How much is CCSC Technology (CCTG) paying for the smart manufacturing software?

CCSC is paying an aggregate value of US$3,800,000 for the software. The consideration will be satisfied entirely in equity, through 6,333,333 Class A ordinary shares priced at US$0.60 per share under the technology purchase agreement with Asia Resource Holdings Limited.

How is the share consideration structured in CCSC Technology’s (CCTG) deal?

The company will issue 6,333,333 Class A ordinary shares, called the consideration shares, valued at US$0.60 each. Asia Resource Holdings Limited has assigned its right to receive these shares to ten assignees, who will receive them on agreed dates once contractual obligations are met.

Who approved CCSC Technology’s (CCTG) smart manufacturing software acquisition?

The transaction was approved and authorized by CCSC Technology’s board of directors on April 28, 2026. Board approval confirms internal corporate authorization for the technology purchase agreement with Asia Resource Holdings Limited and the related issuance of equity consideration shares.

When was CCSC Technology’s (CCTG) technology purchase agreement signed?

The technology purchase agreement was signed on April 29, 2026 between CCSC Technology International Holdings Limited and Asia Resource Holdings Limited.
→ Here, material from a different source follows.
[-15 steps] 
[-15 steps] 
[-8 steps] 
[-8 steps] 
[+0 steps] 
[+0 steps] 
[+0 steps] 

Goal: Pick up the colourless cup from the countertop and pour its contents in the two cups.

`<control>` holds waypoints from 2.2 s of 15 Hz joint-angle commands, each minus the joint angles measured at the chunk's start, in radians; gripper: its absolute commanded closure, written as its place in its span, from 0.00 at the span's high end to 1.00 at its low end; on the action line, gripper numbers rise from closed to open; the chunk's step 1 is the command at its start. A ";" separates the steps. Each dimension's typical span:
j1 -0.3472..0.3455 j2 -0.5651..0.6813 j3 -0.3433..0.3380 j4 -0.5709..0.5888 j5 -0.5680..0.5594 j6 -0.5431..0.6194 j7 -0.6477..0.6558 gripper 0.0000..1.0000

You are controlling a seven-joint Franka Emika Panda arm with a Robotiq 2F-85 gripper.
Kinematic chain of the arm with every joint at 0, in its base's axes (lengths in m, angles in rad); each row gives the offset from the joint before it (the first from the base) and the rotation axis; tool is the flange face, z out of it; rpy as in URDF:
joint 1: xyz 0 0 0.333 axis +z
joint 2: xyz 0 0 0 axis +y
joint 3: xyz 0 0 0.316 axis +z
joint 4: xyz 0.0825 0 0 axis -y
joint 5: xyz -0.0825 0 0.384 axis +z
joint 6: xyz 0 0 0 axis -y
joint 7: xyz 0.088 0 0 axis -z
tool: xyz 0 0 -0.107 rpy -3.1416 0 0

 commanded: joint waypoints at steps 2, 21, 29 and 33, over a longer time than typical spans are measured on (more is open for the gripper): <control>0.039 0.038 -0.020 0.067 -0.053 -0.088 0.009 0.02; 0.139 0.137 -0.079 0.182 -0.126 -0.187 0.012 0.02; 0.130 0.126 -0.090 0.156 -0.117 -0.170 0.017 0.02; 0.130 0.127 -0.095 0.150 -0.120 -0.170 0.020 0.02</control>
On the same date, the deed of assignment and notice of assignment relating to the consideration shares were also executed.

How does this CCSC Technology (CCTG) deal relate to its Form F-3 registration?

The report describing this transaction is incorporated by reference into CCSC Technology’s Form F-3 registration statement and base prospectus. This linkage means the details of the technology acquisition and share issuance become part of the company’s existing shelf registration framework.